Challenging some popular misconceptions, in this blog we look at 6 things you may not know about Botox.
- Botox treatments are a lot more common than you think! A piece in the Mail Online suggests that there are around 2 million treatments a year in the UK alone. However, you may not have known that as not everyone is open about treatment and the results should be natural-looking.

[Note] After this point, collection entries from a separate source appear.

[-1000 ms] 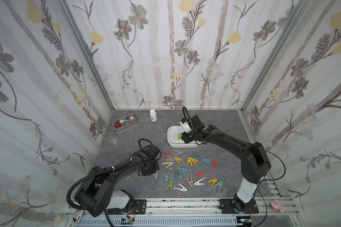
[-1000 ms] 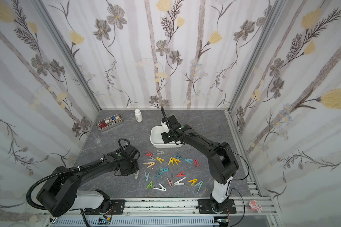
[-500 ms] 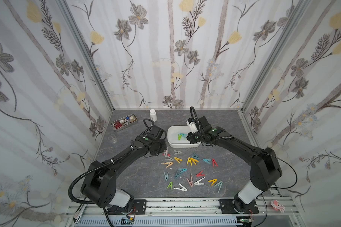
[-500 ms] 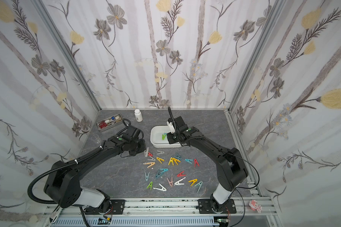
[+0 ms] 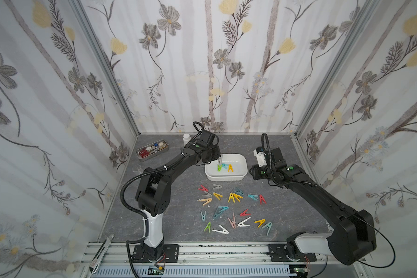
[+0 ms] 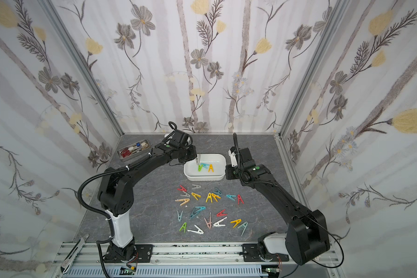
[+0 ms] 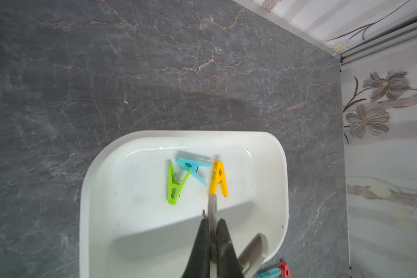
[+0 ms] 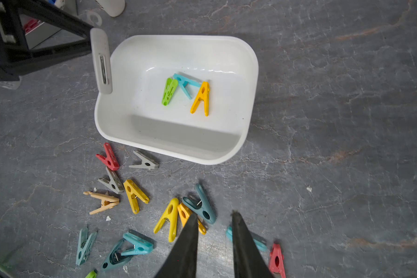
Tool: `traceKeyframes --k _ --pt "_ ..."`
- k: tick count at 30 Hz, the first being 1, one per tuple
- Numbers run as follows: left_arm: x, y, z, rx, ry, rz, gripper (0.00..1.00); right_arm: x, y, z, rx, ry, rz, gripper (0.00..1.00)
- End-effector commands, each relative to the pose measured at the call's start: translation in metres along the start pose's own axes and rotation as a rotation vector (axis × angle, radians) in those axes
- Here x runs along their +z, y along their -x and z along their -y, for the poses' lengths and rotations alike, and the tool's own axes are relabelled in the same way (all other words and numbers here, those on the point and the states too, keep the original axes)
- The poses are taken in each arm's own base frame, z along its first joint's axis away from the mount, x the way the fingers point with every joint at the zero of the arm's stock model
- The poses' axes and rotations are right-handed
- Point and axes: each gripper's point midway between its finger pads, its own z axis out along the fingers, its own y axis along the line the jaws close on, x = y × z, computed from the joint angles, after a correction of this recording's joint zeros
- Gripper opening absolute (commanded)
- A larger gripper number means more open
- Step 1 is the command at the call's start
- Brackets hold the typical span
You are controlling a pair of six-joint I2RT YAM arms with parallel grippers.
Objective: Put the clothespins into the storage box
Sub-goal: Place the clothespin in the storage box, then pick up the clothespin from the center of the board.
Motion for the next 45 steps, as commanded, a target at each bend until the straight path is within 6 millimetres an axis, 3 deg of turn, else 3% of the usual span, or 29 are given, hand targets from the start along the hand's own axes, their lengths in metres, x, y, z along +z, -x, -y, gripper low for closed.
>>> traceKeyframes --k 1,6,12,17,20,23,25,38,45 --pt "0.019 0.001 -0.011 0.057 0.064 -0.024 0.04 0.000 -0.017 0.010 0.067 0.005 -0.026 0.27" --pt "0.040 0.011 -0.018 0.091 0.118 -0.024 0.04 -0.003 -0.037 0.023 0.149 0.009 -0.042 0.27" --pt "0.062 0.003 -0.040 0.103 0.167 -0.061 0.07 -0.004 -0.054 0.035 0.250 0.008 -0.031 0.29" --pt "0.070 0.002 -0.051 0.100 0.175 -0.074 0.08 0.003 -0.071 0.044 0.289 -0.008 -0.060 0.29" --pt "0.071 0.003 -0.051 0.097 0.170 -0.075 0.15 0.007 -0.078 0.045 0.303 -0.008 -0.074 0.30" --pt "0.067 0.004 -0.046 0.097 0.153 -0.072 0.30 0.010 -0.081 0.046 0.305 -0.007 -0.080 0.30" --pt "0.063 0.006 -0.043 0.100 0.146 -0.064 0.35 0.011 -0.082 0.046 0.307 -0.008 -0.078 0.30" --pt "0.034 0.006 -0.025 0.105 0.111 -0.020 0.36 0.015 -0.088 0.050 0.311 -0.020 -0.082 0.30" --pt "0.001 -0.001 -0.010 0.113 0.067 0.027 0.37 0.023 -0.103 0.055 0.302 -0.056 -0.113 0.29"
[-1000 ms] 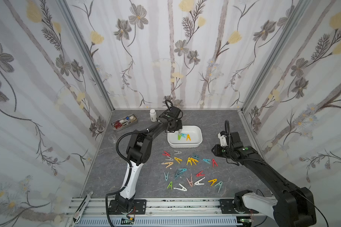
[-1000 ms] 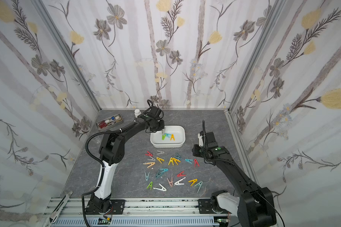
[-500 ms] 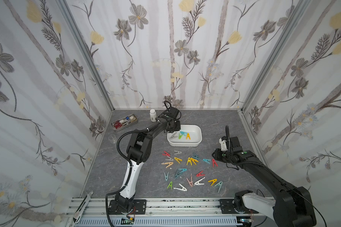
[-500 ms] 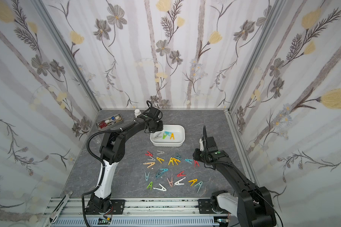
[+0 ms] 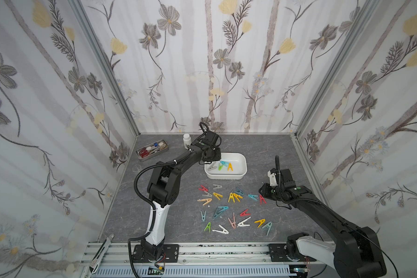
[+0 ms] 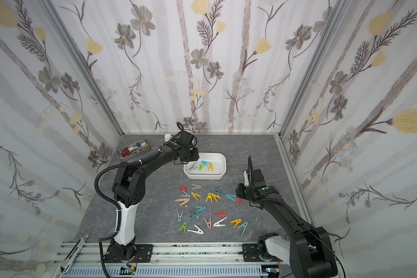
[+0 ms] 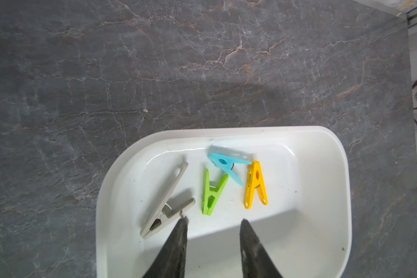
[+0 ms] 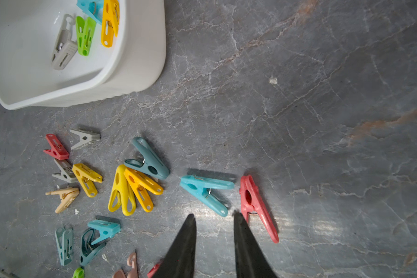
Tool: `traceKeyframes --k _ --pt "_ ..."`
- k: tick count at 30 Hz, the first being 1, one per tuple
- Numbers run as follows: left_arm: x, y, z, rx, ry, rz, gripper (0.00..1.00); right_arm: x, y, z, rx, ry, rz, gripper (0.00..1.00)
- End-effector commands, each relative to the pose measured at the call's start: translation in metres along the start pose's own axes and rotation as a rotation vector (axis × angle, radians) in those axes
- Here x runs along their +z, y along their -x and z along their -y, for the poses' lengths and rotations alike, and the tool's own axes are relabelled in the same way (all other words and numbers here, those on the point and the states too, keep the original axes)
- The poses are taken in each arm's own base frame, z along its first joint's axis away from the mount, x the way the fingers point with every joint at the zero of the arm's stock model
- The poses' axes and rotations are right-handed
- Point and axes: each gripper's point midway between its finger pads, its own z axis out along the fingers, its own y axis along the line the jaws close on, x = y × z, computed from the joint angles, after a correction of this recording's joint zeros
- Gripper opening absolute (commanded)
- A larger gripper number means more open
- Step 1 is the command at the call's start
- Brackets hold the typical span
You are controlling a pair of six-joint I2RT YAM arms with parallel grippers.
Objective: Put the clothespins into the storage box
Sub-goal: Pick up the clothespin from the center of the board.
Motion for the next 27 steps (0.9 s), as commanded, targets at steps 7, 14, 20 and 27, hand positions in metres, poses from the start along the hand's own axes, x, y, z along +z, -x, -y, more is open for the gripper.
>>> traceKeyframes --k 7,14,20,27 --pt "-0.041 -0.001 0.009 -0.007 -0.036 0.066 0.39 0.008 -0.012 0.022 -0.019 -0.139 0.010 0.38" --pt "-0.055 -0.001 0.015 -0.011 -0.075 0.083 0.39 0.000 -0.003 0.039 0.027 -0.226 0.076 0.43" --pt "-0.059 -0.002 0.016 0.005 -0.093 0.084 0.40 0.015 -0.018 0.040 0.050 -0.206 -0.021 0.37" --pt "-0.062 -0.008 0.014 -0.004 -0.135 0.087 0.40 0.019 -0.031 0.043 0.090 -0.185 -0.045 0.33"
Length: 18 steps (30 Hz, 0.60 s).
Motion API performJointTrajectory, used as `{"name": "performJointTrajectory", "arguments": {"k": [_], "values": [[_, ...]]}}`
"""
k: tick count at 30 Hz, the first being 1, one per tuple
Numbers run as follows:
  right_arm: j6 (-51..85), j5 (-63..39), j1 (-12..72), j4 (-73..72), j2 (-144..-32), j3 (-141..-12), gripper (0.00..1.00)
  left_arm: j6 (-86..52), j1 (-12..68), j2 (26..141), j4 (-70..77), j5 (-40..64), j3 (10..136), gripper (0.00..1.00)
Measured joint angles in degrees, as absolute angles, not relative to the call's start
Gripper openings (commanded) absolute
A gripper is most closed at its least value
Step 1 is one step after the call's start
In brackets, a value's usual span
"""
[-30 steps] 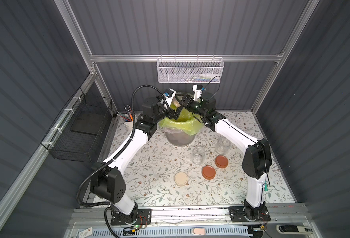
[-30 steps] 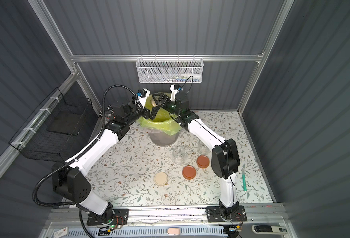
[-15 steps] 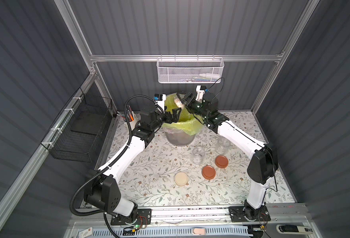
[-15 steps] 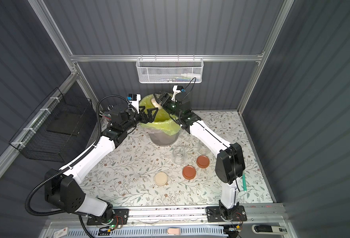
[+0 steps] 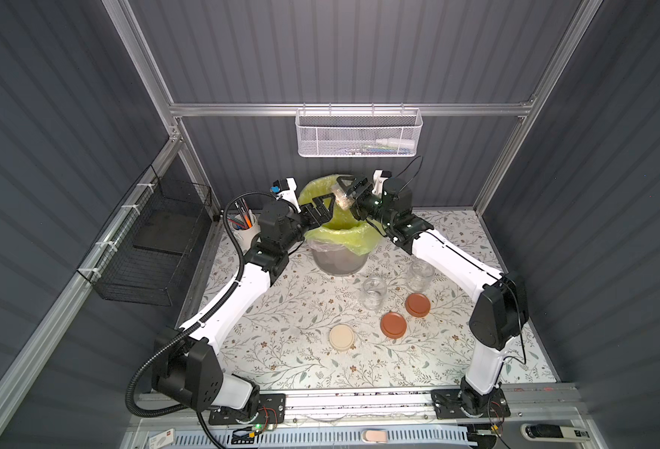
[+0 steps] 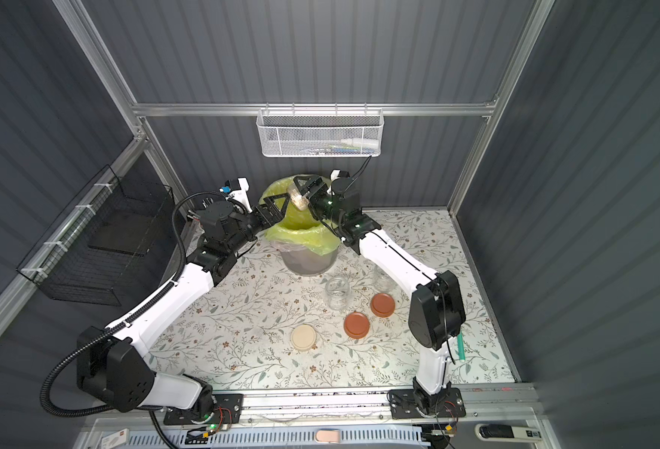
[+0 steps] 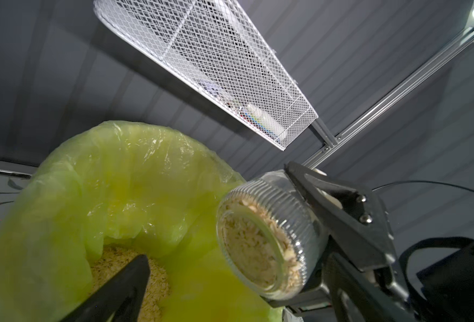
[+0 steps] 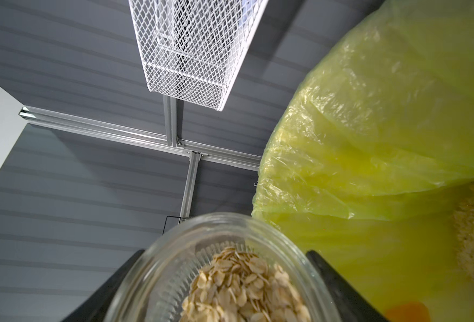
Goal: Empty expired oatmeal from jars
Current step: Pour the expired oatmeal into the trash bin.
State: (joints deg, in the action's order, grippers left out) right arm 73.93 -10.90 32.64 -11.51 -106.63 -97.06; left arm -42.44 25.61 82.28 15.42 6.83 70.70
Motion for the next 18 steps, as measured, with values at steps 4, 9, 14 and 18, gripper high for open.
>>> {"name": "performJointTrajectory", "arguments": {"k": [4,9,14,18], "values": [[76.95,-10.70,32.69,-11.49,-106.56,-97.06,0.54,-46.00,26.70,82.28,17.06,6.17,70.70,1.00],[80.58,-10.68,32.69,-11.51,-106.54,-97.06,0.54,-49.43,26.96,82.30,19.55,5.32,70.54,1.00],[84.33,-10.72,32.77,-12.86,-106.54,-96.90,0.53,-51.37,26.96,82.43,22.00,4.80,69.84,1.00],[86.74,-10.87,32.93,-14.20,-106.54,-96.29,0.53,-52.12,26.96,83.02,23.09,4.38,69.56,1.00]]}}
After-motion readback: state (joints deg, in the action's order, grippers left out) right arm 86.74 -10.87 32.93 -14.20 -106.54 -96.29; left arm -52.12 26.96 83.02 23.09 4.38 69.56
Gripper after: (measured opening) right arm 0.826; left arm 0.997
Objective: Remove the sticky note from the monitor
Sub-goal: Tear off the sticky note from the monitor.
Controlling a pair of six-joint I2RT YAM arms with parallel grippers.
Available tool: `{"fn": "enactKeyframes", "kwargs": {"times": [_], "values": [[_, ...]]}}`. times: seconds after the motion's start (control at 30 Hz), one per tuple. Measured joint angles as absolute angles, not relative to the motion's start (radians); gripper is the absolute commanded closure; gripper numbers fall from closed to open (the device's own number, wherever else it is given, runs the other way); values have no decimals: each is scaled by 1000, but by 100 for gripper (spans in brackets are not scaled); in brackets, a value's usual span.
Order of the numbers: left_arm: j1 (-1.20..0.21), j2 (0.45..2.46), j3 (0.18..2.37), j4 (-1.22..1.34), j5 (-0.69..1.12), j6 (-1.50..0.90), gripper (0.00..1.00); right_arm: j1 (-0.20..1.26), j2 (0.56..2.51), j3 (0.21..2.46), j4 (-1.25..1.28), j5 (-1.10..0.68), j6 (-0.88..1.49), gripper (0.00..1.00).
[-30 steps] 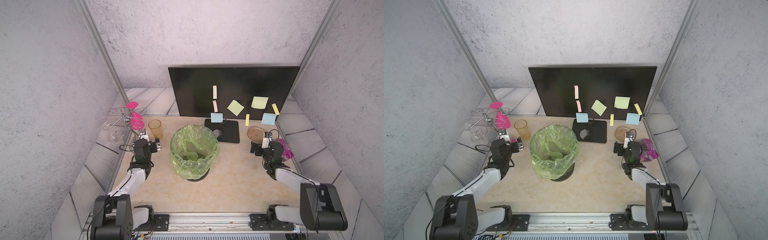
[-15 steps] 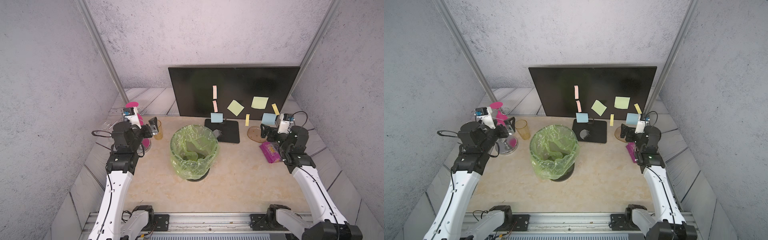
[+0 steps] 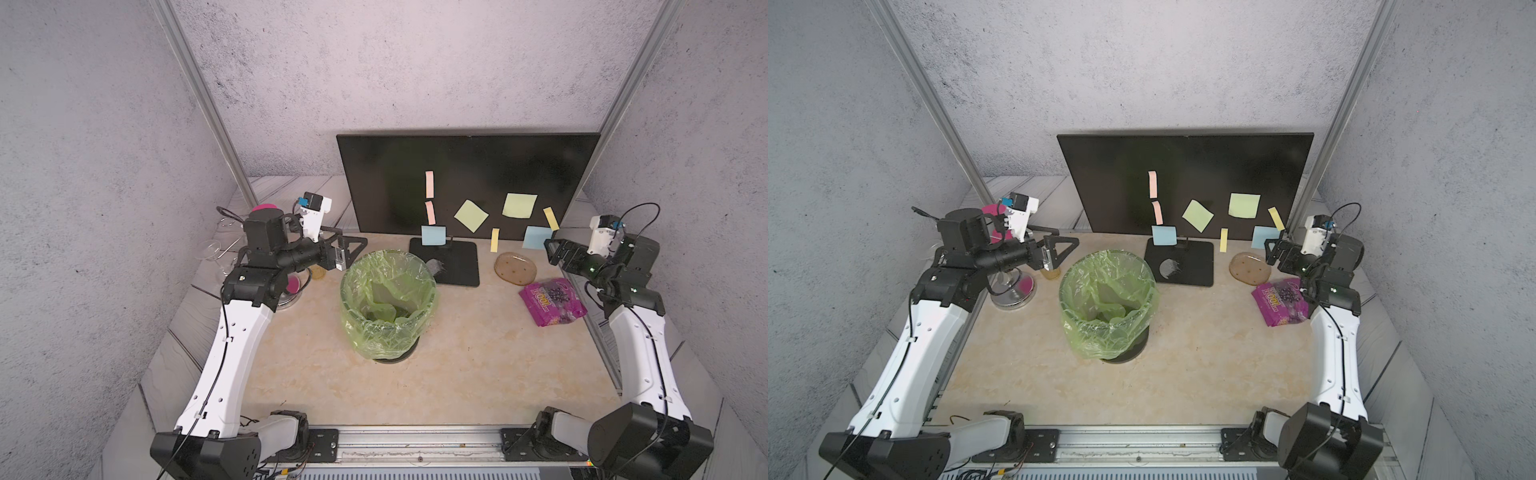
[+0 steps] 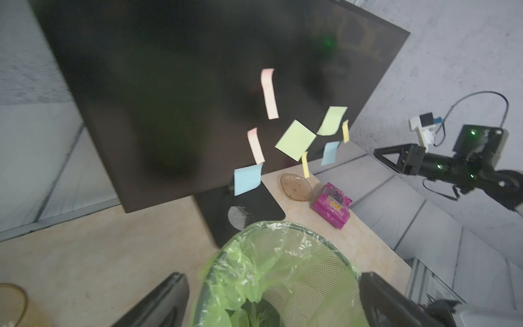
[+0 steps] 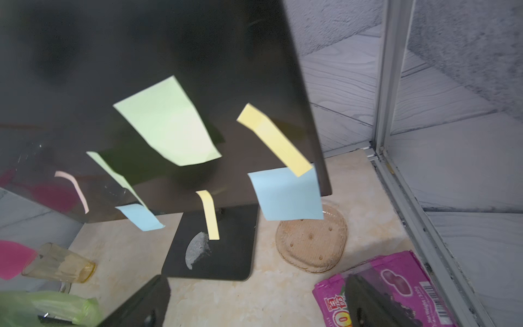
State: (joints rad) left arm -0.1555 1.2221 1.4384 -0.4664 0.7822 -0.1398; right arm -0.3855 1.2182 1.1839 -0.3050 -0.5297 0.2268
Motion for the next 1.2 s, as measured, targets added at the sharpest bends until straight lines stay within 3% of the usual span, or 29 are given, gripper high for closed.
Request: {"fn": "enactKeyframes", "kwargs": {"times": [0.3, 0.57, 1.2], "values": [[-212, 1272, 1445, -477, 812, -111, 0, -461, 1419, 1317, -299, -716, 262, 1], [-221, 1295, 1445, -462, 812, -105, 0, -474, 1522, 1357, -216, -869, 352, 8], [-223, 1311, 1445, -474, 808, -53, 0, -446, 1644, 1364, -43, -996, 541, 25]]}}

- Botox does not make you look frozen, but the wrong practitioner might. Quite a few patients reveal that they want to look younger but they are worried about losing their expression. At the end of the day, Botox is a muscle-relaxant and this can happen. That is why it is paramount that you do your research before choosing a practitioner. Look for someone who is medically trained and have consultations at different clinics, you need to choose someone you can trust and who understands your goals. Remember, when you have a Botox treatment you not only paying for the product but you are paying for the practitioner’s time and experience. If the price seems too good to be true: walk away. Natalie Blakely has some good tips for choosing a practitioner below
- It has a preventative effect. Yes, that’s right. As well as reducing wrinkles, Botox actually trains your muscles to behave differently which in turn can prevent future wrinkles.
- It’s fab for excessive sweating. We all sweat, sweating is natural but hyperhidrosis or excessive sweating is an unfortunate condition where a patient sweats abnormal amounts. In particular it can affect the face, hairline and underarms. Hyperhidrosis can have a massive impact on someone’s confidence and can be really impractical. Fortunately, we can treat excessive sweating by injecting small amounts of Botox into the affected area. The Botox inhibits the signals to the sweat glands which in turn reduces sweat production.
- Actually, Botox has a number of medical uses. From preventing teeth grinding (Bruxism) to treating muscle spasms in children, Botox is not just for rejuvenation.
- It doesn’t last forever. Sadly, Botox doesn’t last forever. It does vary, but Botox is metabolised by the body over 3 – 6 months.